Your assignment> Extract from the entries below, exactly as given, only the lines from the line containing "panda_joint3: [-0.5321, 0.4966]" to the line containing "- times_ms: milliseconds", both lines included.

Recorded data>
________
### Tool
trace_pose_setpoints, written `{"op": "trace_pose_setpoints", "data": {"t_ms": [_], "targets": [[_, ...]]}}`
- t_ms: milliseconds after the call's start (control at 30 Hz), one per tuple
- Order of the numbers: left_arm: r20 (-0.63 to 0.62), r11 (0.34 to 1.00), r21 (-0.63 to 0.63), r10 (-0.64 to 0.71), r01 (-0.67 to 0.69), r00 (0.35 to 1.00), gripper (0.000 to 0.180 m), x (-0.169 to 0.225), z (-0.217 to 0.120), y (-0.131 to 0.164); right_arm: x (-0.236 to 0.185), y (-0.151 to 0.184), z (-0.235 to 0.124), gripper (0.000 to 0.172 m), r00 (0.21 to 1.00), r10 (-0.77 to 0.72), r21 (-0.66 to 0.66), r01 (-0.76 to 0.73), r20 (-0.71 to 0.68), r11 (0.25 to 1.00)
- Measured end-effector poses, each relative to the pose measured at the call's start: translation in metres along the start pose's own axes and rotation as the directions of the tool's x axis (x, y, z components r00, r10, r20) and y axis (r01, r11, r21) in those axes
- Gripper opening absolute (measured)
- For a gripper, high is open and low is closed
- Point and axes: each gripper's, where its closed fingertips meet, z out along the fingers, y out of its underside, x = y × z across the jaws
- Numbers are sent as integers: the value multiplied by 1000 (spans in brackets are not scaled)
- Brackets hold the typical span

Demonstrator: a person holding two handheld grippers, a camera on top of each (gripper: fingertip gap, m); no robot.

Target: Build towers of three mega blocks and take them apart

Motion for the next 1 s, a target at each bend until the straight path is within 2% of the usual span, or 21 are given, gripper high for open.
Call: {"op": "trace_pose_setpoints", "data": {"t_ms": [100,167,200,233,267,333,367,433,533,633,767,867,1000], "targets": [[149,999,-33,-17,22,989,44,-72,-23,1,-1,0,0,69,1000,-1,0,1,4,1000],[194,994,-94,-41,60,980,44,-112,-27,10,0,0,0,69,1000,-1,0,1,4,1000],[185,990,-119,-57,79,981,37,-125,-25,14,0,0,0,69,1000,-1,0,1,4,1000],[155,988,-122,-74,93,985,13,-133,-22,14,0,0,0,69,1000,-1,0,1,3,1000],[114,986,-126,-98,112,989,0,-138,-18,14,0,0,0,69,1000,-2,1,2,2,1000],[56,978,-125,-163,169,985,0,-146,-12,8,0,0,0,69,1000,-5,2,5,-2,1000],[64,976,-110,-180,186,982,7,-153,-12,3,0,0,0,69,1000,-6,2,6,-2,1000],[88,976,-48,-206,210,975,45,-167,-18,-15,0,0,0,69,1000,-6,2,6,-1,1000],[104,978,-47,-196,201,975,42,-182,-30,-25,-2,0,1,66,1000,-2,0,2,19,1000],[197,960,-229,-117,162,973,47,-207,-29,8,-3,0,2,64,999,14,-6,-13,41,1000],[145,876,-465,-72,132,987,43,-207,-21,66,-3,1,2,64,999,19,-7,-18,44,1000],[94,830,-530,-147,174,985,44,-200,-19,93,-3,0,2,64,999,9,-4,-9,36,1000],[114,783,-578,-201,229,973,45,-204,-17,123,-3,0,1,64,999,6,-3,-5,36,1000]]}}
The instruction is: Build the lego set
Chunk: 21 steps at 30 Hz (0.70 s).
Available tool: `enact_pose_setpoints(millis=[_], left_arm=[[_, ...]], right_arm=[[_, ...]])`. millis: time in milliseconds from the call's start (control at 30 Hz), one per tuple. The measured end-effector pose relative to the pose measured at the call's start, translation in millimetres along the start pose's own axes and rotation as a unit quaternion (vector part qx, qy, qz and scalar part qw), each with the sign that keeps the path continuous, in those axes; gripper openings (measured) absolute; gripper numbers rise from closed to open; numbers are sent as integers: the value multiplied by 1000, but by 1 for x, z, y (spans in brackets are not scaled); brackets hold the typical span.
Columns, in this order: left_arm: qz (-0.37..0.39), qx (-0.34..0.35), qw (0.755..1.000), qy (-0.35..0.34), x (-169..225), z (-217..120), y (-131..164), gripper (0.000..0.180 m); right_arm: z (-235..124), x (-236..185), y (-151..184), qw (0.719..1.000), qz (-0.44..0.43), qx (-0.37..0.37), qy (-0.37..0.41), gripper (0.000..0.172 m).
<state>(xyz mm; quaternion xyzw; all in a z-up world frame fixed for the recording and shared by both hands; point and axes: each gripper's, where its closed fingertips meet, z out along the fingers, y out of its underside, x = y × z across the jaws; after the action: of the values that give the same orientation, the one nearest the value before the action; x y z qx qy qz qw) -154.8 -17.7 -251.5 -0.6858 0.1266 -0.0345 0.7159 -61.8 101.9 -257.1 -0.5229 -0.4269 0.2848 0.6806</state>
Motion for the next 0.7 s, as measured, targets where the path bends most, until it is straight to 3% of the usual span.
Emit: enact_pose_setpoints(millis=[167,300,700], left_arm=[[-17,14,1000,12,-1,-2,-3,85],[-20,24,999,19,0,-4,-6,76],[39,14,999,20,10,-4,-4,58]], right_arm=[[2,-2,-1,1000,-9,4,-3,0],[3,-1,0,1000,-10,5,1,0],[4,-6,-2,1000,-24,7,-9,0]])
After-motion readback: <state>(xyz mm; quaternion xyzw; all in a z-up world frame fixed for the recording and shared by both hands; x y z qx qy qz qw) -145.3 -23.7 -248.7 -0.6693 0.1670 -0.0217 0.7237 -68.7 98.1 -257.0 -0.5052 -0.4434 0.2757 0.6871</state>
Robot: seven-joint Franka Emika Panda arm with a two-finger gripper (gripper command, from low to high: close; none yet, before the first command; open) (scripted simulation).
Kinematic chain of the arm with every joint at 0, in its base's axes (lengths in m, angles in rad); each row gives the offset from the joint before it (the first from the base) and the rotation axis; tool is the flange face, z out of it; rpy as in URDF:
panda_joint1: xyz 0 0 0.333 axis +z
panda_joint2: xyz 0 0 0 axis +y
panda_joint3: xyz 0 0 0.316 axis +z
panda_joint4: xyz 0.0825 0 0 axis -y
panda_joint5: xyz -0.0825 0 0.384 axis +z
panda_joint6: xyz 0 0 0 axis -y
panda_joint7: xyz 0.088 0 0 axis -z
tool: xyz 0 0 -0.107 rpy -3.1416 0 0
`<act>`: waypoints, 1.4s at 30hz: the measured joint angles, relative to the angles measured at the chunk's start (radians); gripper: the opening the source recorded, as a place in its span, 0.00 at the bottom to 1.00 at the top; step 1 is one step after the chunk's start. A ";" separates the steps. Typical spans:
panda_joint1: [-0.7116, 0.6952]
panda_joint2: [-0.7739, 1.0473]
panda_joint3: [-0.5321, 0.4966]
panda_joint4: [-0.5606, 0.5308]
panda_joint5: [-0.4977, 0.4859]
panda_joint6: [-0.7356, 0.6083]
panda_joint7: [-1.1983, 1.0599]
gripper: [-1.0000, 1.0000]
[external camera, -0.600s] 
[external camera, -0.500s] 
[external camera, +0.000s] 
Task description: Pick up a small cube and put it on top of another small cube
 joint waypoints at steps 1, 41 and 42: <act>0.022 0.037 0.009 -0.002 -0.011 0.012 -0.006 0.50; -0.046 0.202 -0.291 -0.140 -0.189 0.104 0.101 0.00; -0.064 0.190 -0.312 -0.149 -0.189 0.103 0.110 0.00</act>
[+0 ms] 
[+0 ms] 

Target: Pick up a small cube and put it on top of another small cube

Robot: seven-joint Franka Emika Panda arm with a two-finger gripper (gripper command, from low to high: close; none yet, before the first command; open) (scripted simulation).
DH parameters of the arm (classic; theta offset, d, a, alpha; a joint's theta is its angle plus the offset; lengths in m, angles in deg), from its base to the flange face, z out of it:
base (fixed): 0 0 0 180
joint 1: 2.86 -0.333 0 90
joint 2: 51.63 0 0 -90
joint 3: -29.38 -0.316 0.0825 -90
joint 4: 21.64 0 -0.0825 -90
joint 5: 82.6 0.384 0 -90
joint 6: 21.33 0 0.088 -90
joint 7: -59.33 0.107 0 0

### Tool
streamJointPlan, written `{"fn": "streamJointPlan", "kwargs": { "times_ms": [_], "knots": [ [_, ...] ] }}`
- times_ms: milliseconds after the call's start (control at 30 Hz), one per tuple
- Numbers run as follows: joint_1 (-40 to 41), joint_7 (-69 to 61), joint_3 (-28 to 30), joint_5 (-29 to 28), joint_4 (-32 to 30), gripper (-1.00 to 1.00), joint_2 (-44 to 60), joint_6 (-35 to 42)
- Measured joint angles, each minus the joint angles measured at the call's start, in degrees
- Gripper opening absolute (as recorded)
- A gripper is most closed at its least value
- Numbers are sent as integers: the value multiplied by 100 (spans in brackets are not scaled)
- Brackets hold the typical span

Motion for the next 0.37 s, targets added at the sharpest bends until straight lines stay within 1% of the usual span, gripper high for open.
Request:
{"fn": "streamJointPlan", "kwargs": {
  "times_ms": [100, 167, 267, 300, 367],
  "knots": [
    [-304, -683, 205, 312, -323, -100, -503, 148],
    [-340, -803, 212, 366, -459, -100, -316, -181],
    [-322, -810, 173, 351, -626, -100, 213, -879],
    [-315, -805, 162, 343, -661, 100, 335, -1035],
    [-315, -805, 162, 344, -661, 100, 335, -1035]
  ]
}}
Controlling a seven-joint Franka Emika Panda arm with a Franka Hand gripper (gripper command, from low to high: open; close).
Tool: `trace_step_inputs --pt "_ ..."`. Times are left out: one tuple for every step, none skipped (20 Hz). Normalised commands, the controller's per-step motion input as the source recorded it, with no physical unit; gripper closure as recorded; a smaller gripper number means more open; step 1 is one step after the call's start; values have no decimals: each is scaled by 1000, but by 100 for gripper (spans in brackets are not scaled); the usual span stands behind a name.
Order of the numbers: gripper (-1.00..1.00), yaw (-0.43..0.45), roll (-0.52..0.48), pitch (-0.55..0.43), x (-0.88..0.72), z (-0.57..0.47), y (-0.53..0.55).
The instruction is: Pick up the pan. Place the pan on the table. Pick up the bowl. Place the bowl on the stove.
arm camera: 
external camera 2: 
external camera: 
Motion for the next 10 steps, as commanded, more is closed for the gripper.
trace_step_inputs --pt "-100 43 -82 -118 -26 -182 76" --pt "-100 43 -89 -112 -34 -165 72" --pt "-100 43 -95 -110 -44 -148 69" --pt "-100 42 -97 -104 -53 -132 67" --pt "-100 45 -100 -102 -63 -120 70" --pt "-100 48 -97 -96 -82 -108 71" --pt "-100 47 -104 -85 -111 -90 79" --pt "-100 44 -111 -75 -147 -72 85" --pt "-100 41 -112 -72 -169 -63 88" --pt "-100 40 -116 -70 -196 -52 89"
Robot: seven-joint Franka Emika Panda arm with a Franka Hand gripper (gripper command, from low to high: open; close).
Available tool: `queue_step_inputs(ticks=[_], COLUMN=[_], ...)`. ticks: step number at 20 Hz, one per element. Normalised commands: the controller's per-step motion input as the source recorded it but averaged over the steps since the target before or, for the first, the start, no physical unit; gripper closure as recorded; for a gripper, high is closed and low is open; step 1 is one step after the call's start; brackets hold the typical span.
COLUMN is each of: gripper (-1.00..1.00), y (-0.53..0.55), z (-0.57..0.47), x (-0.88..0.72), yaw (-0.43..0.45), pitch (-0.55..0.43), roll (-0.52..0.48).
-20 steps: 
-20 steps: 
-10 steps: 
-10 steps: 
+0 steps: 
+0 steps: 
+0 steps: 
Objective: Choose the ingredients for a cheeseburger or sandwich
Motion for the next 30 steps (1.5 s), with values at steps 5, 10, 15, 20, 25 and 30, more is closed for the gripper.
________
Expected answer>
panda_joint3: [-0.5321, 0.4966]
panda_joint4: [-0.5606, 0.5308]
panda_joint5: [-0.4977, 0.4859]
panda_joint6: [-0.7356, 0.6083]
panda_joint7: [-1.1983, 1.0599]
gripper: [-1.0000, 1.0000]
[external camera, -0.600s] 
[external camera, -0.500s] 
[external camera, +0.000s] 
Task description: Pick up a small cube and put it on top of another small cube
 joint waypoints at steps 1, 41 and 42: <act>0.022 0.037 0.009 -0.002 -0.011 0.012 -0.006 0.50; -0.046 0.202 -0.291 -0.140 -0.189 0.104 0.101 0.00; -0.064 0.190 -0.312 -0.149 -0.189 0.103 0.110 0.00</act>
[+0 ms] 
[+0 ms] 

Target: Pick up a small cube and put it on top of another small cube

Robot: seven-joint Franka Emika Panda arm with a two-finger gripper (gripper command, from low to high: close; none yet, before the first command; open) (scripted simulation).
DH parameters of the arm (classic; theta offset, d, a, alpha; a joint's theta is its angle plus the offset; lengths in m, angles in deg), from its base to the flange face, z out of it:
base (fixed): 0 0 0 180
joint 1: 2.86 -0.333 0 90
joint 2: 51.63 0 0 -90
joint 3: -29.38 -0.316 0.0825 -90
joint 4: 21.64 0 -0.0825 -90
joint 5: 82.6 0.384 0 -90
joint 6: 21.33 0 0.088 -90
joint 7: -59.33 0.107 0 0

### Tool
streamJointPlan, written `{"fn": "streamJointPlan", "kwargs": { "times_ms": [_], "knots": [ [_, ...] ] }}`
- times_ms: milliseconds after the call's start (control at 30 Hz), one per tuple

The exercise is done now.